### Task item
Scan the data. Collect each line that contains the word "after".

### Data in this exercise
Segment Open

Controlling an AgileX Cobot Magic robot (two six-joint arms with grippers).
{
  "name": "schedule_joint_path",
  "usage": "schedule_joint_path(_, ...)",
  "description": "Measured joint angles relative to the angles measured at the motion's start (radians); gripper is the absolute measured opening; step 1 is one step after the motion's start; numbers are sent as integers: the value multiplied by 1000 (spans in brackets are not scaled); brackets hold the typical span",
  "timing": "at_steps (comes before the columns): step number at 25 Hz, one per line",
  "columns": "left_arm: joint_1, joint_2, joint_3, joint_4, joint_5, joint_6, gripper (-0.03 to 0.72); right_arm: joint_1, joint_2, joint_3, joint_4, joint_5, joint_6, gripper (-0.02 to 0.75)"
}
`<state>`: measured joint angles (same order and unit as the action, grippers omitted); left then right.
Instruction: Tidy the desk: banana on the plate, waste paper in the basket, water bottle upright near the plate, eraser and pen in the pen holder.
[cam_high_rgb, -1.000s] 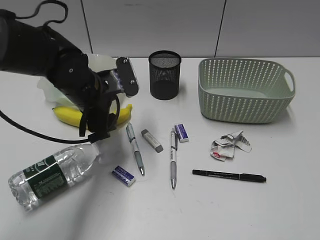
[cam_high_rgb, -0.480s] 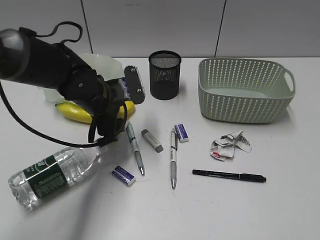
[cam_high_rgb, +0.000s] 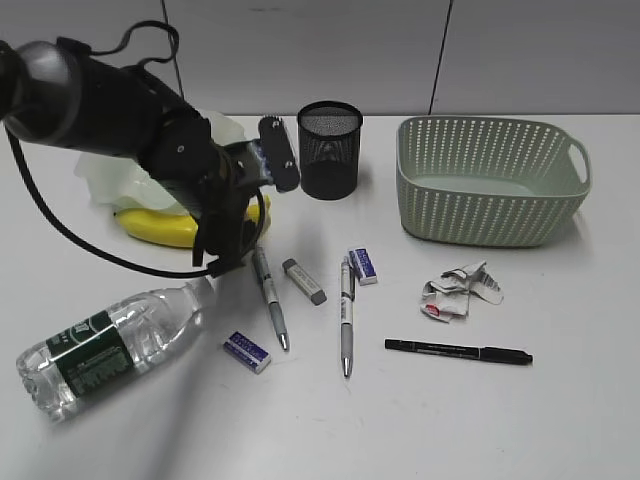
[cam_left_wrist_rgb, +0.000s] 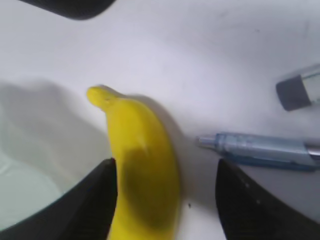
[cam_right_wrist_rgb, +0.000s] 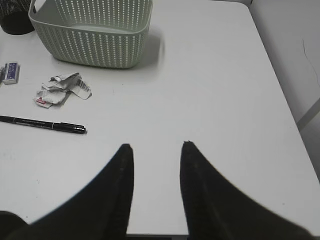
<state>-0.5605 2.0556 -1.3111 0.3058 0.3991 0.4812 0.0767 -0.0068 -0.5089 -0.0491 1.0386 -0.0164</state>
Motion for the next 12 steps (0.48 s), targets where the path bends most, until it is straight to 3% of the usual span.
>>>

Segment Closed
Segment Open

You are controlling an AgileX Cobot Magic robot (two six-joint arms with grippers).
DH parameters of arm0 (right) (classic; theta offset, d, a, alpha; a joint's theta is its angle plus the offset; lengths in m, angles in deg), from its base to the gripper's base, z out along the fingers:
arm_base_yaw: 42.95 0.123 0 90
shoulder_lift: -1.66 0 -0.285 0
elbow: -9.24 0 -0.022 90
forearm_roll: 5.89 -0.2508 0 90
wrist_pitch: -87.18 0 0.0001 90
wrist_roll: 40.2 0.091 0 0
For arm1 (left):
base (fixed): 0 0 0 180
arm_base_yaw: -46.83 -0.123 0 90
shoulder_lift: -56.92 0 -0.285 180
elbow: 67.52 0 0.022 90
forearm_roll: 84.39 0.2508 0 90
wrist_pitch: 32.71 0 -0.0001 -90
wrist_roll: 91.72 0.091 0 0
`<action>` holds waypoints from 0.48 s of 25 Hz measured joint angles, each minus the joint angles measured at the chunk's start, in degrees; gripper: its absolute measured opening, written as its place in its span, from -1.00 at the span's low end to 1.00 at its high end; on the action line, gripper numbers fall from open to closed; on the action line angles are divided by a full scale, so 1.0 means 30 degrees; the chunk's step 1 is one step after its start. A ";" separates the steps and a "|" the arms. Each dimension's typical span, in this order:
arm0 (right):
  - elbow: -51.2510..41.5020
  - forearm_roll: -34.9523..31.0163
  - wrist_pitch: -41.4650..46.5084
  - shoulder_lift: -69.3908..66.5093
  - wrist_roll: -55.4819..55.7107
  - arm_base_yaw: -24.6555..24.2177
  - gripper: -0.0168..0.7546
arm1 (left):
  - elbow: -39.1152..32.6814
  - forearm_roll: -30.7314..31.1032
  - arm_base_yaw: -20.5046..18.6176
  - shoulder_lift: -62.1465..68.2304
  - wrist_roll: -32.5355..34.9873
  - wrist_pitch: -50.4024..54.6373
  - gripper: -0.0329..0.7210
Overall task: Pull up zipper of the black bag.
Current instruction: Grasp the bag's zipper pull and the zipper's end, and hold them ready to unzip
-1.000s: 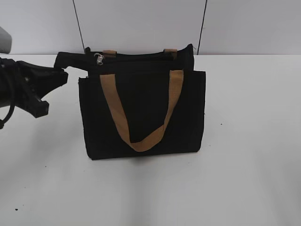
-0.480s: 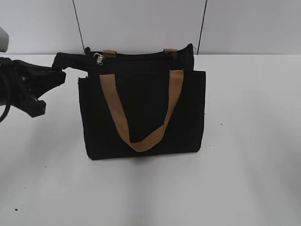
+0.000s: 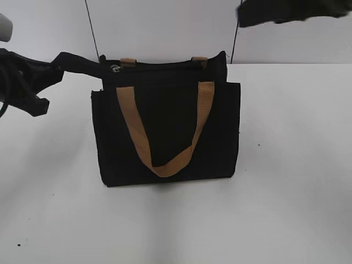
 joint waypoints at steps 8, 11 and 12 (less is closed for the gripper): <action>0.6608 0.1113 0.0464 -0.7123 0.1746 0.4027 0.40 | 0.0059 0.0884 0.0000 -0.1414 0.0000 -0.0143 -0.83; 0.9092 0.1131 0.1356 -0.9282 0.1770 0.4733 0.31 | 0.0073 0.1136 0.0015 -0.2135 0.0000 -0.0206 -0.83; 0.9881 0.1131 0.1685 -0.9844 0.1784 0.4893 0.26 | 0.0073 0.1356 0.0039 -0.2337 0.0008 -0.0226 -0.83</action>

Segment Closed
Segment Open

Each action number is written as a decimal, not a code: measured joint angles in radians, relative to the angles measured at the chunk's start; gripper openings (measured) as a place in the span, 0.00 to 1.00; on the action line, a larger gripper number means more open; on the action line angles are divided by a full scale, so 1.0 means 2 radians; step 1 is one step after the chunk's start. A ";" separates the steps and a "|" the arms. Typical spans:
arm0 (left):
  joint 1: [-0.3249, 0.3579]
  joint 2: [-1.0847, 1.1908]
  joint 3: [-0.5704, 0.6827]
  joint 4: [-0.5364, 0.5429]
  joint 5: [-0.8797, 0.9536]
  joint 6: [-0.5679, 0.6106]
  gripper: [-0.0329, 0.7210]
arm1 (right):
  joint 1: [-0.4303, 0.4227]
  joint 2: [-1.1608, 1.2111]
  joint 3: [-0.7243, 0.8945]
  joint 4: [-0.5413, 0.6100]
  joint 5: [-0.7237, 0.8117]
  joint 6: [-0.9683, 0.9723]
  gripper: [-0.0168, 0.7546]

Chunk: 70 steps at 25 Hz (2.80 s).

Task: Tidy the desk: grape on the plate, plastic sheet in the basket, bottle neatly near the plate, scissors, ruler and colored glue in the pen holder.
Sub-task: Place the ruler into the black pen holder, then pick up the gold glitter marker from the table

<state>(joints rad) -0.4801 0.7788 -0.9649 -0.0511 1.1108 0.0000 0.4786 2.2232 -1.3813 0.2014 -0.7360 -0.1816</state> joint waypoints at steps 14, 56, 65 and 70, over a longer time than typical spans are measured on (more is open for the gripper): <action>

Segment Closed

### Finished exercise
  "description": "Measured joint angles relative to the angles measured at the motion's start (radians); gripper is the absolute measured opening; step 1 is one step after the motion's start; numbers are sent as integers: the value multiplied by 1000 (spans in brackets are not scaled); brackets hold the typical span",
`<action>` holds waypoints from 0.48 s of 25 Hz measured joint angles, each minus the joint angles measured at the chunk's start, in degrees; gripper: its absolute measured opening, written as its place in its span, from -1.00 at the span's low end to 1.00 at its high end; on the action line, gripper numbers fall from open to closed; on the action line angles are divided by a full scale, so 1.0 means 30 degrees; the chunk's step 1 is one step after its start. A ";" separates the steps and a "|" the arms. Each dimension's typical span, in this order:
Each action number is written as a decimal, not a code: measured joint angles in radians, relative to the angles measured at the chunk's start; gripper openings (measured) as a place in the span, 0.00 to 1.00; on the action line, a larger gripper number means more open; on the action line angles are divided by a full scale, so 1.0 means 2 radians; step 1 is one step after the chunk's start. A ";" separates the steps and a "|" the arms. Typical spans:

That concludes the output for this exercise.